• Your objective: With "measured" as the search word, show every line of the material that has it.

• Information shown:
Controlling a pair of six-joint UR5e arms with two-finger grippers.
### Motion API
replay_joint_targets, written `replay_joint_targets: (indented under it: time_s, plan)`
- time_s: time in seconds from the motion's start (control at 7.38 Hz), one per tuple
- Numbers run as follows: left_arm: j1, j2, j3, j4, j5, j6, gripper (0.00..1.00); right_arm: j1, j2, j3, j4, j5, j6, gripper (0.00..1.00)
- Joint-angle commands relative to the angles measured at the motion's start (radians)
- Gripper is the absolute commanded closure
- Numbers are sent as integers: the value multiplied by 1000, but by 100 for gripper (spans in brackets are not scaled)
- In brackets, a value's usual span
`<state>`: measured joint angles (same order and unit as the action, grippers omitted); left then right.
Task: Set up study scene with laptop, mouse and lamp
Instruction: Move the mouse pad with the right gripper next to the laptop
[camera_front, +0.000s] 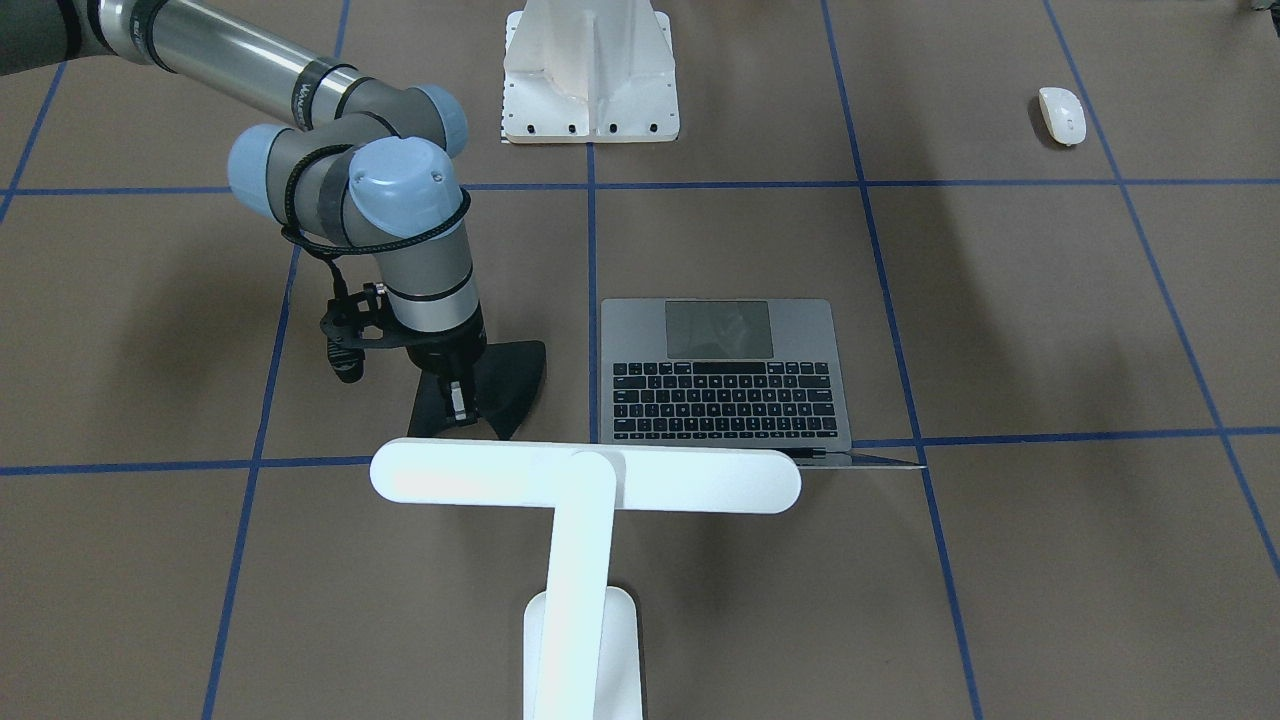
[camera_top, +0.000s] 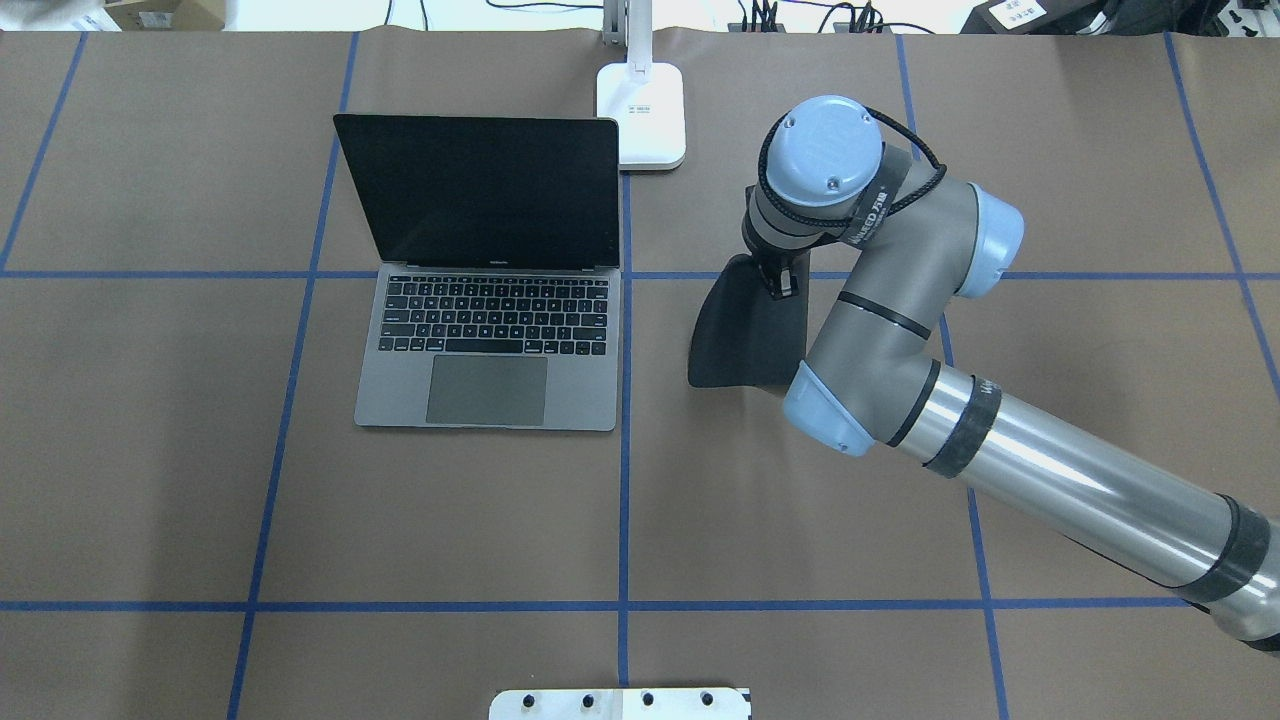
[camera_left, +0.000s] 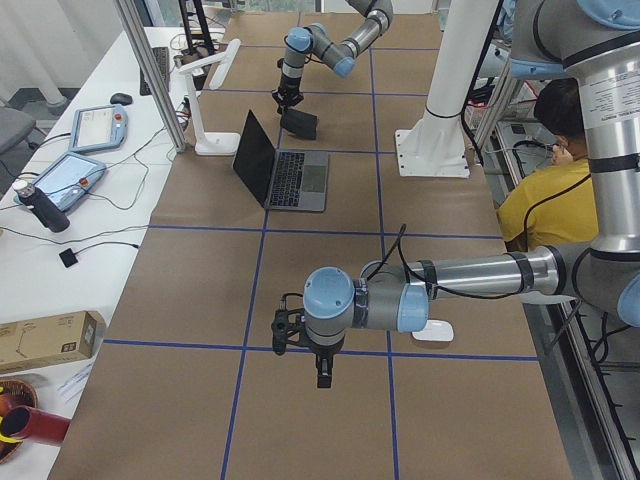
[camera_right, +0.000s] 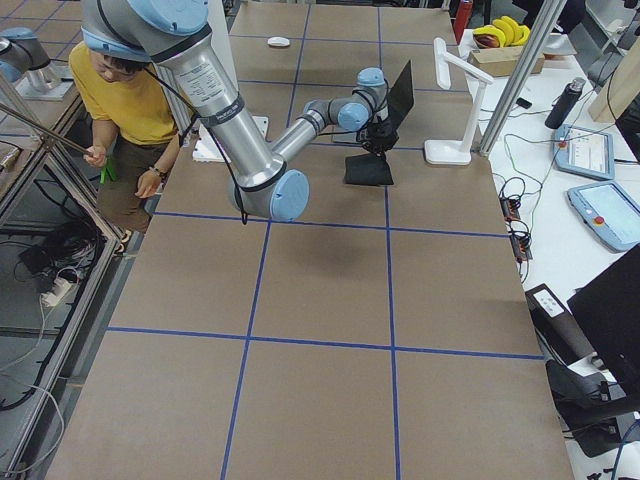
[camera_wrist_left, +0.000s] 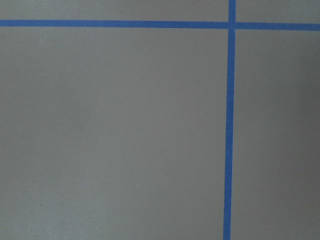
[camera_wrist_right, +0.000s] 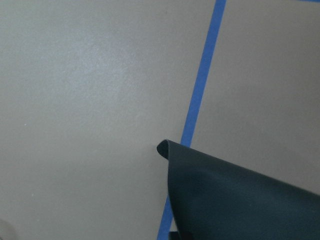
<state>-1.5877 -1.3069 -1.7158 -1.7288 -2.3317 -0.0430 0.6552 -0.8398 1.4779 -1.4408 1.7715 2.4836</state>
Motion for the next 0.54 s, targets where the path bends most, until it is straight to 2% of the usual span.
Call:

• Exercise answer:
- Joint-angle commands relative to the angles measured at the motion's start (radians)
`<state>`: measured joint angles (same order and unit as the action, grippers omitted); left then right.

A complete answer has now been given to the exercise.